-- EXERCISE REQUIREMENTS --
Exclude all pictures, then copy each of the records exactly as written.

-- INFORMATION --
- - -

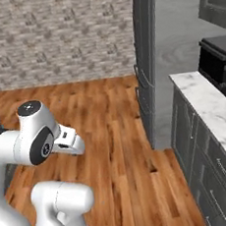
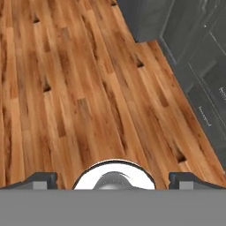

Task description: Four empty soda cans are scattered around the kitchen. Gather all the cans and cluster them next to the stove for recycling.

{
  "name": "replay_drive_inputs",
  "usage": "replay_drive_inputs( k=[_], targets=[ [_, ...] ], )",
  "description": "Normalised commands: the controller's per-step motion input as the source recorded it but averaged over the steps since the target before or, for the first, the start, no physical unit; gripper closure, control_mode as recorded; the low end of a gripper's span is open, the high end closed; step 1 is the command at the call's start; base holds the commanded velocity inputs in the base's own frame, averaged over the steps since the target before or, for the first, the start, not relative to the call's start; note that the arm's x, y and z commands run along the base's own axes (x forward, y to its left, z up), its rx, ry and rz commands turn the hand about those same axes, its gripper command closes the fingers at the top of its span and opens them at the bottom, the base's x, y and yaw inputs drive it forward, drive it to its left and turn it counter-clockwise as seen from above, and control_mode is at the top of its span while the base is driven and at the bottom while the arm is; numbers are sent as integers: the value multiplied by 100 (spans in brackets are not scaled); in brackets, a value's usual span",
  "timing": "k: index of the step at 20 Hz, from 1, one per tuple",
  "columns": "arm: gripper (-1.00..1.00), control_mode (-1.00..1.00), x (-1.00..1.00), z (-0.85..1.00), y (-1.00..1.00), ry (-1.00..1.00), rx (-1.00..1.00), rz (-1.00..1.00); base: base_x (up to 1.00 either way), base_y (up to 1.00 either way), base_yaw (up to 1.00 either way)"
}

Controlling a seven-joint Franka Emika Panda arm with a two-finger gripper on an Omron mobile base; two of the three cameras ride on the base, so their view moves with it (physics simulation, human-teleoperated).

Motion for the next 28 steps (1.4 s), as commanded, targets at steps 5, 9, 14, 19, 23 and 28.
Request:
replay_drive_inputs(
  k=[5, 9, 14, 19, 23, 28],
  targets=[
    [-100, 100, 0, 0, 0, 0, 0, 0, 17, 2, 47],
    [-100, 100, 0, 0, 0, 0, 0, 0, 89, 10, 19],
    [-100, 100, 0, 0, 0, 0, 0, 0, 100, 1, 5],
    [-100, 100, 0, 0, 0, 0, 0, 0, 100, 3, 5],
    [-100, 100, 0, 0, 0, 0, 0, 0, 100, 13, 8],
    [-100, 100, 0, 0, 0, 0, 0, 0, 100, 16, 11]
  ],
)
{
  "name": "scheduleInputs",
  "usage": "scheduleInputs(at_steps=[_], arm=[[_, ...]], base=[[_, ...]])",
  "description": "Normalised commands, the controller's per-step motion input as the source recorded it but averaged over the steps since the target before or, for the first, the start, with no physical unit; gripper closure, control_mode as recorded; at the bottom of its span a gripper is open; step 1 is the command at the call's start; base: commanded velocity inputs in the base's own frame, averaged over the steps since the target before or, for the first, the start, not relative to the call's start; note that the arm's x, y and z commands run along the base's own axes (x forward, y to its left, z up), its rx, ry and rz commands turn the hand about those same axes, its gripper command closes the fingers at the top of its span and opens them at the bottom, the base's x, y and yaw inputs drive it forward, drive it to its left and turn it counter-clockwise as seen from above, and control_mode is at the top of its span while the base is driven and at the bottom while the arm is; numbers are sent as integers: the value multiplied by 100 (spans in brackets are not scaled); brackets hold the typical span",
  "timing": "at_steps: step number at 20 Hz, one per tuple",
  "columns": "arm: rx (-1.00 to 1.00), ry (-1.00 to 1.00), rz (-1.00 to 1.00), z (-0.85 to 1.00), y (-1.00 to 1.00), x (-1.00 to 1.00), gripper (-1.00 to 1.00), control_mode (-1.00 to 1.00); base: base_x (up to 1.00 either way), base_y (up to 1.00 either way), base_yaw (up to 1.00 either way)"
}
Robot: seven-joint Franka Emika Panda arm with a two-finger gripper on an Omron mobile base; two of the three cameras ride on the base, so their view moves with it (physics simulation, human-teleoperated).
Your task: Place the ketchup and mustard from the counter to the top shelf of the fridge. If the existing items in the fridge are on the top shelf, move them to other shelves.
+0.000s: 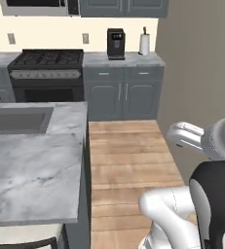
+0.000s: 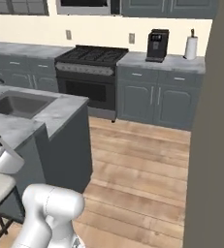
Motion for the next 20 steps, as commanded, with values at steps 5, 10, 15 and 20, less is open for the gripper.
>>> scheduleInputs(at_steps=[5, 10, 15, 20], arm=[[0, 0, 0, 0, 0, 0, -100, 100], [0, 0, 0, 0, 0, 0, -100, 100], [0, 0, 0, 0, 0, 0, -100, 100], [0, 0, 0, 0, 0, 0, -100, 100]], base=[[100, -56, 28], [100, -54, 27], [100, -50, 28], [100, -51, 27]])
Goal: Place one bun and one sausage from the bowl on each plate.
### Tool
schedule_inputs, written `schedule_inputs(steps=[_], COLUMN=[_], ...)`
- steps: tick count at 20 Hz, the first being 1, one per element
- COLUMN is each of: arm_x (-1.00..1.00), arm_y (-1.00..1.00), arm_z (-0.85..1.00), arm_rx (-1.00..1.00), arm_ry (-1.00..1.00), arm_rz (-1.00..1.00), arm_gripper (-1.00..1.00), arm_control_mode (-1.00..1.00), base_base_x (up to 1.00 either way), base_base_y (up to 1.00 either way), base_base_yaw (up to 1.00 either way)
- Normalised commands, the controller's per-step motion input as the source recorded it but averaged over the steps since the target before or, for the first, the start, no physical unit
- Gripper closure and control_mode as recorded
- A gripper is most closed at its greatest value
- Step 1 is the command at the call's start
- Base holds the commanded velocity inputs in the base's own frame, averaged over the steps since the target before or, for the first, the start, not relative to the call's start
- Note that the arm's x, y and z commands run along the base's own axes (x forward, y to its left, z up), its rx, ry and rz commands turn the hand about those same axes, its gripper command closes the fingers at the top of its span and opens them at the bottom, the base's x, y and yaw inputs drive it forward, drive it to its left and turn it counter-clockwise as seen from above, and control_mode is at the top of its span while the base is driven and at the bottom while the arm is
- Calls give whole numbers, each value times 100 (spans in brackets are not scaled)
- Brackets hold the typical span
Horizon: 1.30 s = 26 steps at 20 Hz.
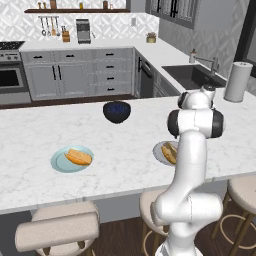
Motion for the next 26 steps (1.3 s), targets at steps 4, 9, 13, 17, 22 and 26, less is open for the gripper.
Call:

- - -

-- ANSWER SECTION --
Task description: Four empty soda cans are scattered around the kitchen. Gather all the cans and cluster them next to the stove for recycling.

{
  "name": "replay_drive_inputs",
  "usage": "replay_drive_inputs( k=[_], targets=[ [_, ...] ], )",
  "description": "Normalised commands: the controller's per-step motion input as the source recorded it but averaged over the steps since the target before or, for the first, the start, no physical unit; gripper closure, control_mode as recorded; the low end of a gripper's span is open, the high end closed; step 1 is the command at the call's start; base holds the commanded velocity inputs in the base's own frame, averaged over the steps since the target before or, for the first, the start, not relative to the call's start; note that the arm's x, y and z commands run along the base's own axes (x forward, y to its left, z up), its rx, ry and rz commands turn the hand about those same axes, its gripper command closes the fingers at the top of its span and opens them at the bottom, the base's x, y and yaw inputs drive it forward, drive it to its left and turn it counter-clockwise as seen from above, and control_mode is at the top of its span while the base is driven and at the bottom while the arm is; numbers are sent as integers: the value multiplied by 100 (spans in brackets are not scaled); in brackets, a value's usual span",
  "timing": "k: index of the step at 20 Hz, from 1, one per tuple",
  "columns": "arm: gripper (-1.00..1.00), control_mode (-1.00..1.00), x (-1.00..1.00), z (-0.85..1.00), y (-1.00..1.00), ry (-1.00..1.00), rx (-1.00..1.00), rz (-1.00..1.00); base: base_x (up to 1.00 either way), base_y (up to 1.00 either way), base_yaw (up to 1.00 either way)"
}

Controlling a seven-joint Franka Emika Panda arm with a two-finger gripper on an Omron mobile base; two of the three cameras ride on the base, so their view moves with it (physics simulation, human-teleoperated).

Motion for the next 28 steps (1.4 s), as commanded, targets at steps 5, 9, 14, 19, 23 and 28.
Request:
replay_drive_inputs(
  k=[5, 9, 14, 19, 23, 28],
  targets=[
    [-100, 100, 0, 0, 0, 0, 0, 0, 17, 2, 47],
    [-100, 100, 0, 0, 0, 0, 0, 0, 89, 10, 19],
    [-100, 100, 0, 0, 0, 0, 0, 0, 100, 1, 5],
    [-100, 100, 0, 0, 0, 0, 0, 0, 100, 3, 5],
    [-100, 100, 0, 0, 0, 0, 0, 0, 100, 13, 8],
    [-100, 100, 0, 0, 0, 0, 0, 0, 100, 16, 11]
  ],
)
{
  "name": "scheduleInputs",
  "usage": "scheduleInputs(at_steps=[_], arm=[[_, ...]], base=[[_, ...]])",
  "description": "Normalised commands, the controller's per-step motion input as the source recorded it but averaged over the steps since the target before or, for the first, the start, with no physical unit; gripper closure, control_mode as recorded; at the bottom of its span a gripper is open; step 1 is the command at the call's start; base: commanded velocity inputs in the base's own frame, averaged over the steps since the target before or, for the first, the start, not relative to the call's start; note that the arm's x, y and z commands run along the base's own axes (x forward, y to its left, z up), its rx, ry and rz commands turn the hand about those same axes, its gripper command closes the fingers at the top of its span and opens them at the bottom, the base's x, y and yaw inputs drive it forward, drive it to its left and turn it counter-clockwise as seen from above, and control_mode is at the top of its span while the base is driven and at the bottom while the arm is; numbers are sent as integers: the value multiplied by 100 (spans in brackets are not scaled); brackets hold the typical span",
  "timing": "at_steps: step number at 20 Hz, one per tuple",
  "columns": "arm: rx (-1.00 to 1.00), ry (-1.00 to 1.00), rz (-1.00 to 1.00), z (-0.85 to 1.00), y (-1.00 to 1.00), x (-1.00 to 1.00), gripper (-1.00 to 1.00), control_mode (-1.00 to 1.00); base: base_x (up to 1.00 either way), base_y (up to 1.00 either way), base_yaw (up to 1.00 either way)"
}
Robot: seven-joint Franka Emika Panda arm with a two-finger gripper on an Omron mobile base; two of the three cameras ride on the base, so their view moves with it (physics simulation, human-teleoperated).
Your task: Place the ketchup and mustard from the counter to the top shelf of the fridge. If the existing items in the fridge are on the top shelf, move them to other shelves.
+0.000s: 
+0.000s: 
Motion for the next 20 steps, as commanded, with values at steps 5, 10, 15 and 20, less is open for the gripper.
>>> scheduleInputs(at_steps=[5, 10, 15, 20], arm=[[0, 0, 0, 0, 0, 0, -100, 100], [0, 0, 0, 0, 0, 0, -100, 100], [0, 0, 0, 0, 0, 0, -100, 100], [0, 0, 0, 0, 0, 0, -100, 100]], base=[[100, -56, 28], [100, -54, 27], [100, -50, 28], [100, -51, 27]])
Goal: Place one bun and one sausage from the bowl on each plate.
### Tool
schedule_inputs, written `schedule_inputs(steps=[_], COLUMN=[_], ...)`
- steps: tick count at 20 Hz, the first being 1, one per element
- COLUMN is each of: arm_x (-1.00..1.00), arm_y (-1.00..1.00), arm_z (-0.85..1.00), arm_rx (-1.00..1.00), arm_ry (-1.00..1.00), arm_rz (-1.00..1.00), arm_gripper (-1.00..1.00), arm_control_mode (-1.00..1.00), base_base_x (up to 1.00 either way), base_base_y (up to 1.00 either way), base_base_yaw (up to 1.00 either way)
- Normalised commands, the controller's per-step motion input as the source recorded it but averaged over the steps since the target before or, for the first, the start, no physical unit
- Gripper closure and control_mode as recorded
- A gripper is most closed at its greatest value
- Step 1 is the command at the call's start
- Base holds the commanded velocity inputs in the base's own frame, averaged over the steps since the target before or, for the first, the start, not relative to the call's start
- Note that the arm's x, y and z commands run along the base's own axes (x forward, y to its left, z up), its rx, ry and rz commands turn the hand about those same axes, its gripper command closes the fingers at the top of its span and opens them at the bottom, the base's x, y and yaw inputs drive it forward, drive it to its left and turn it counter-clockwise as seen from above, and control_mode is at the top of its span while the base is driven and at the bottom while the arm is
- Calls give whole numbers, each value times 100 (spans in brackets are not scaled)
- Brackets hold the typical span
Horizon: 1.30 s = 26 steps at 20 Hz.
Motion for the next 26 steps (1.3 s), targets at steps 4, 9, 13, 17, 22 and 26, less is open for the gripper.
Call:

Nothing further remains in this exercise.